> [What the task asks]: Only one span of the material below is wanted. Output it exactly, from the line with "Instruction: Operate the" through the line with "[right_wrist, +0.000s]", without any pictures.

> [The input]:
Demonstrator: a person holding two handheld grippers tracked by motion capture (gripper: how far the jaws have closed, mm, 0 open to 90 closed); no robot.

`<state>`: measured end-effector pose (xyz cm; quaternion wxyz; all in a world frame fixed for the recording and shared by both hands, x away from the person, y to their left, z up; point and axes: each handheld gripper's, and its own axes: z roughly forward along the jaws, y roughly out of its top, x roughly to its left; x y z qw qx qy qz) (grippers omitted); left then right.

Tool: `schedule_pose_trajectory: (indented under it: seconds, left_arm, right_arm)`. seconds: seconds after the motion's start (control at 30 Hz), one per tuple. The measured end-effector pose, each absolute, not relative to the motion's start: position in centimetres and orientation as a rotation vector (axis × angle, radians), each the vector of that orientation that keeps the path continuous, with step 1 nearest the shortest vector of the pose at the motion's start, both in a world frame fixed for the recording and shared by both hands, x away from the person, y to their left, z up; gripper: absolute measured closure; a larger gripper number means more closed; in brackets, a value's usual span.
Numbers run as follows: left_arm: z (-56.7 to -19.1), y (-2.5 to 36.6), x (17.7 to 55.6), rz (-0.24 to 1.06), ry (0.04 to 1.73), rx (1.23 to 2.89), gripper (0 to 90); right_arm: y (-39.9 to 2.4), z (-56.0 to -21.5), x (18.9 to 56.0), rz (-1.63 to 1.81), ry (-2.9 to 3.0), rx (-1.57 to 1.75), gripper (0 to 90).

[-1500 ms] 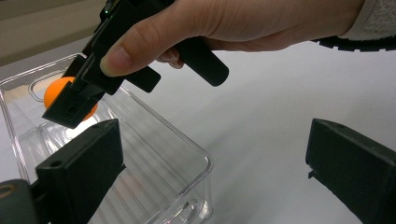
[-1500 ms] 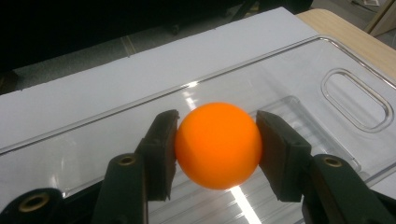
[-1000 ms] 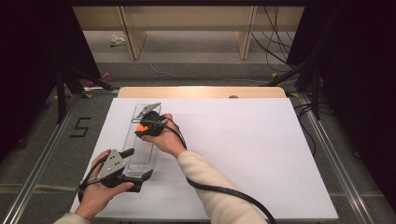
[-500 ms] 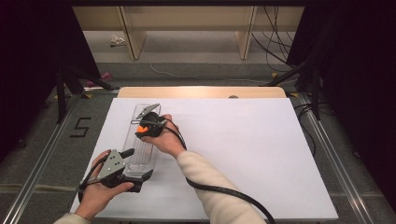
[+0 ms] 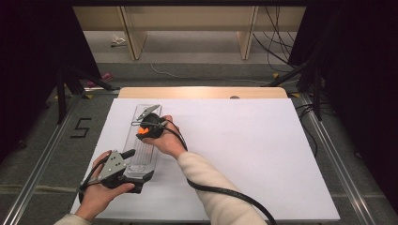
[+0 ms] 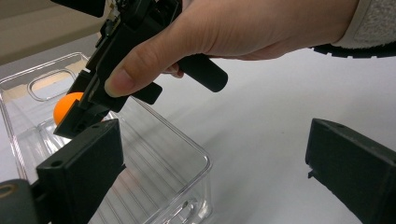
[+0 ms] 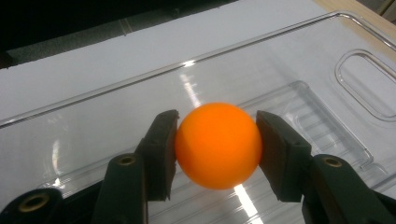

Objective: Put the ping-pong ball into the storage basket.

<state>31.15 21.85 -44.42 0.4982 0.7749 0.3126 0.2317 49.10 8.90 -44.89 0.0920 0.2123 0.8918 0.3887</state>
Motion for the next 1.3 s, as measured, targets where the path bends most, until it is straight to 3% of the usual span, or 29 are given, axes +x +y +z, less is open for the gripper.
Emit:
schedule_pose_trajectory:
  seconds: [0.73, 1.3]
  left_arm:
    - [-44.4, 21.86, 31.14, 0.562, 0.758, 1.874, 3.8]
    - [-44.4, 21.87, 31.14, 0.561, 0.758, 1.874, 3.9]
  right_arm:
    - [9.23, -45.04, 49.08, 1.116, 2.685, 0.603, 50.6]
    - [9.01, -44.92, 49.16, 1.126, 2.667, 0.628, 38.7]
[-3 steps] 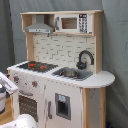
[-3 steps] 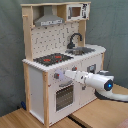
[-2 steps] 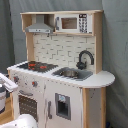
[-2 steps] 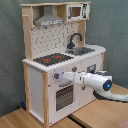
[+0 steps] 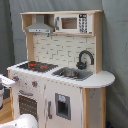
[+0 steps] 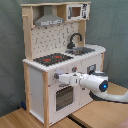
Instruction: Play with the kitchen
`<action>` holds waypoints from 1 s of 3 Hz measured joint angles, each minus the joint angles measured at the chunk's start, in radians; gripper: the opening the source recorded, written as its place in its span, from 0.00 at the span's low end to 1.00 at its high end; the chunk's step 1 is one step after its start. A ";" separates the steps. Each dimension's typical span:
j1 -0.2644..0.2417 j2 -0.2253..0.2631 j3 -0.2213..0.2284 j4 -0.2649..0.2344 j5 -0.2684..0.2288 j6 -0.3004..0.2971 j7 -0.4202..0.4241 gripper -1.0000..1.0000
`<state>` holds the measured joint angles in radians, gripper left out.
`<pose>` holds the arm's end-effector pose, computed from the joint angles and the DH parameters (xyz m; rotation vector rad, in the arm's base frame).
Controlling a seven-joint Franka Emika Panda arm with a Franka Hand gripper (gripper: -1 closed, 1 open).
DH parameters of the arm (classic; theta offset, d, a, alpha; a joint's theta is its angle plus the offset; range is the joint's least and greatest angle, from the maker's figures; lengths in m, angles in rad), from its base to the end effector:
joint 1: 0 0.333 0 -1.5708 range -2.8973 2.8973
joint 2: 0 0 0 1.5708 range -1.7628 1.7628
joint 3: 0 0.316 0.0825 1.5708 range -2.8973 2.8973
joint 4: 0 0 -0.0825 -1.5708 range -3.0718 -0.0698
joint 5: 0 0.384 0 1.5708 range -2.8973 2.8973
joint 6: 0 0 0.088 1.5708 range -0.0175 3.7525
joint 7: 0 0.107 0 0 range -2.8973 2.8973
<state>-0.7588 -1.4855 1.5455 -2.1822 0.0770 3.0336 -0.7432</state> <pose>0.2872 0.5301 0.3670 0.7244 1.5170 0.8252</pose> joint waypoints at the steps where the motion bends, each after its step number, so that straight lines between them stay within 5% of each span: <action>1: -0.039 0.000 0.031 0.031 -0.001 -0.016 -0.081 1.00; 3: -0.129 0.001 0.060 0.139 -0.001 -0.124 -0.165 1.00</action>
<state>-0.8881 -1.4846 1.6059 -2.0435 0.0758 2.9093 -0.9081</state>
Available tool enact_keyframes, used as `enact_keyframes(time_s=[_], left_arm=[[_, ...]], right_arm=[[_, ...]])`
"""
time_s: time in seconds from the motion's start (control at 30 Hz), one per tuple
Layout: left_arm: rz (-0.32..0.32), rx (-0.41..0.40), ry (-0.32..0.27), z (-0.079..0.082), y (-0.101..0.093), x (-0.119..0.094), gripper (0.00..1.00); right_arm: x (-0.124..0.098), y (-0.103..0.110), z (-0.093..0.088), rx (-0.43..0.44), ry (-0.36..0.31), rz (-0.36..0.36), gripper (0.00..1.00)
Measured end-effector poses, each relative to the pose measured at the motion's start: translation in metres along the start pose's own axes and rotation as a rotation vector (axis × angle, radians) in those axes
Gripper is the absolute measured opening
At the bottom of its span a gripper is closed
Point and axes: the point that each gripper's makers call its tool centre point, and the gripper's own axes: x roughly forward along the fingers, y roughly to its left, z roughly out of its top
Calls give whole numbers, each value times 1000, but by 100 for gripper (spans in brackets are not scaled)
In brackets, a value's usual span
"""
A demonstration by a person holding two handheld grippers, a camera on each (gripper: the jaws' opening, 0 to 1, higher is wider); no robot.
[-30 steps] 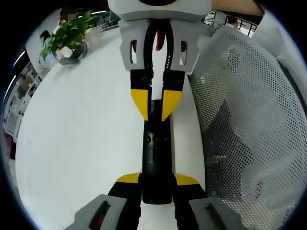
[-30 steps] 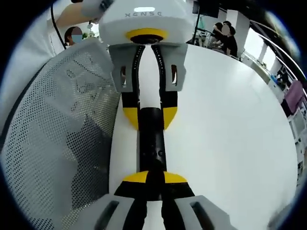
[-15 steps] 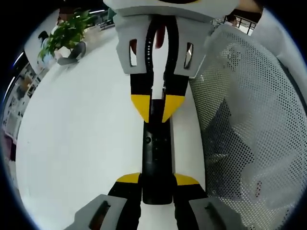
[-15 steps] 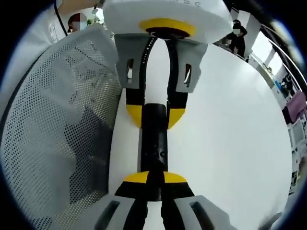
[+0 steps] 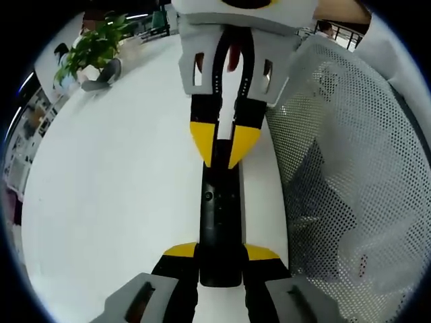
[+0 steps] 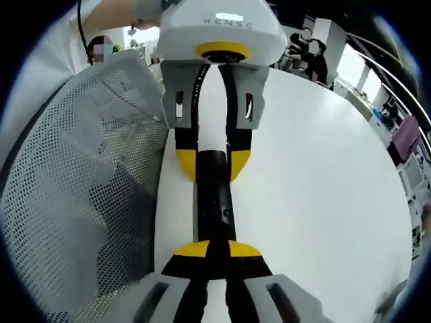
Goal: Press the specified remote control buttons in sequence, fully releasing each button before pressing the next.
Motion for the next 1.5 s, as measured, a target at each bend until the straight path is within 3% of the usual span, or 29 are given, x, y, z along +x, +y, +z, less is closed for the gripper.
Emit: enact_keyframes(time_s=[0.4, 0.5, 0.6, 0.7, 0.83, 1.1, 1.5], left_arm=[[0, -14, -12, 0, 1, 0, 24], [2, -15, -13, 0, 1, 0, 24], [4, -15, -12, 0, 1, 0, 24], [6, -17, -11, 0, 1, 0, 24], [7, -15, -8, 0, 1, 0, 24], [7, -15, -14, 0, 1, 0, 24], [6, -11, -26, -1, 0, 1, 24]], right_arm=[[4, -1, 3, -4, 114, 35, 3], [2, -2, 2, 32, 73, 10, 3], [0, -1, 2, -2, 29, -7, 4], [-1, -2, 2, 39, -23, -17, 3], [-2, -1, 1, 48, -49, -41, 3], [-3, 1, 1, 15, -37, -77, 0], [1, -1, 2, -7, 24, -28, 0]])
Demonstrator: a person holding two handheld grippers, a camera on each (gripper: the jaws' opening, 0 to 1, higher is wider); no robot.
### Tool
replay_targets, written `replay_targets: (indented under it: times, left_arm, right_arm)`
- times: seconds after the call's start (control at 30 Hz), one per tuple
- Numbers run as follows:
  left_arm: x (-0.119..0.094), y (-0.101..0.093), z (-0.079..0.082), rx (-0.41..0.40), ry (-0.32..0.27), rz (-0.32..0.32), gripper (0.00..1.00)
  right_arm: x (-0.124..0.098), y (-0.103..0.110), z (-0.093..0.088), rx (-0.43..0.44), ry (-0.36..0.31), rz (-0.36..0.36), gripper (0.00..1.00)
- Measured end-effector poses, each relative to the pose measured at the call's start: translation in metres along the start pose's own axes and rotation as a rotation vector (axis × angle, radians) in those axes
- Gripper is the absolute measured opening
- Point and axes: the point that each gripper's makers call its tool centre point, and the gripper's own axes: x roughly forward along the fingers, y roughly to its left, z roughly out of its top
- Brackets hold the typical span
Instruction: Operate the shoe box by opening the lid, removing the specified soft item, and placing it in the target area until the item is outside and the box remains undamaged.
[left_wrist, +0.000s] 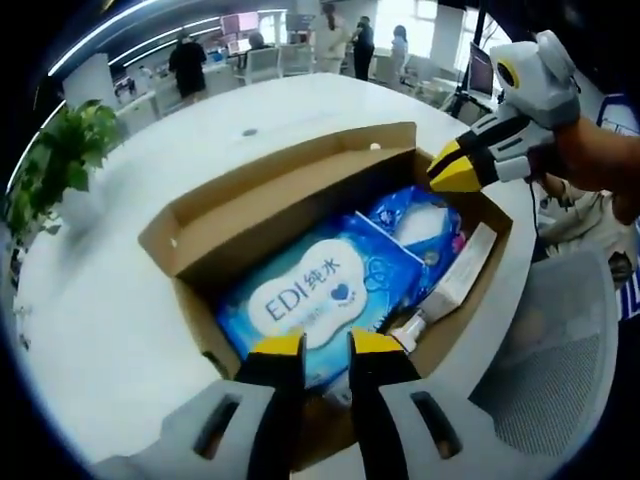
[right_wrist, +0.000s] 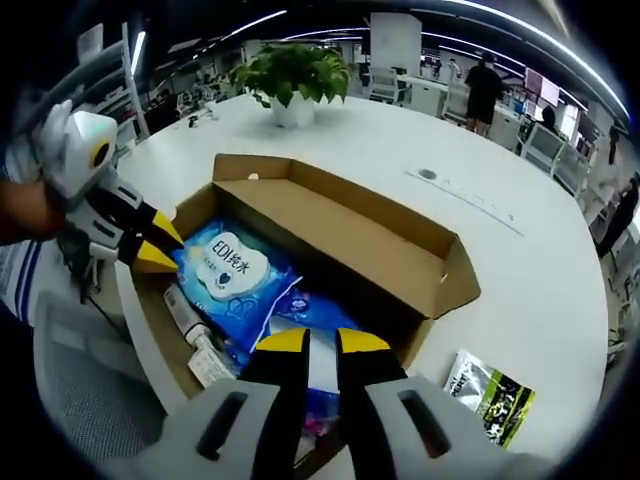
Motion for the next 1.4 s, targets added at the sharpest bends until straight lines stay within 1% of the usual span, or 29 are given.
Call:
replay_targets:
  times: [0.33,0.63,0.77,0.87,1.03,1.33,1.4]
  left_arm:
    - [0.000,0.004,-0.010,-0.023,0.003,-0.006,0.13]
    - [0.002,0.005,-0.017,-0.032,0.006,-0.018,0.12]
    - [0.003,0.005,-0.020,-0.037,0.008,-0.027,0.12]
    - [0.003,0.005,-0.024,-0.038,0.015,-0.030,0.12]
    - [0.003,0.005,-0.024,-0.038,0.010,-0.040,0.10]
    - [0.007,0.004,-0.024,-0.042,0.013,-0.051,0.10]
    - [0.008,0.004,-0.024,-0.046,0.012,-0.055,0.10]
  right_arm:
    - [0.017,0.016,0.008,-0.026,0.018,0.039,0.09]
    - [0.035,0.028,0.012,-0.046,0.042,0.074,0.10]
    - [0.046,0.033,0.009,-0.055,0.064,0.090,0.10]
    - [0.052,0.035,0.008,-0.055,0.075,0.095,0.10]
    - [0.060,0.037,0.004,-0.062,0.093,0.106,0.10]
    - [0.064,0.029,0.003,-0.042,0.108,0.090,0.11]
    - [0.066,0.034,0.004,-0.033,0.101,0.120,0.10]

> [Response to this task]:
Instruction: Operate the shoe box by opening the lid, removing the specified soft item, and placing it in the target area until the item is outside and the box remains undamaged.
[left_wrist, +0.000s] 
[right_wrist, +0.000s] 

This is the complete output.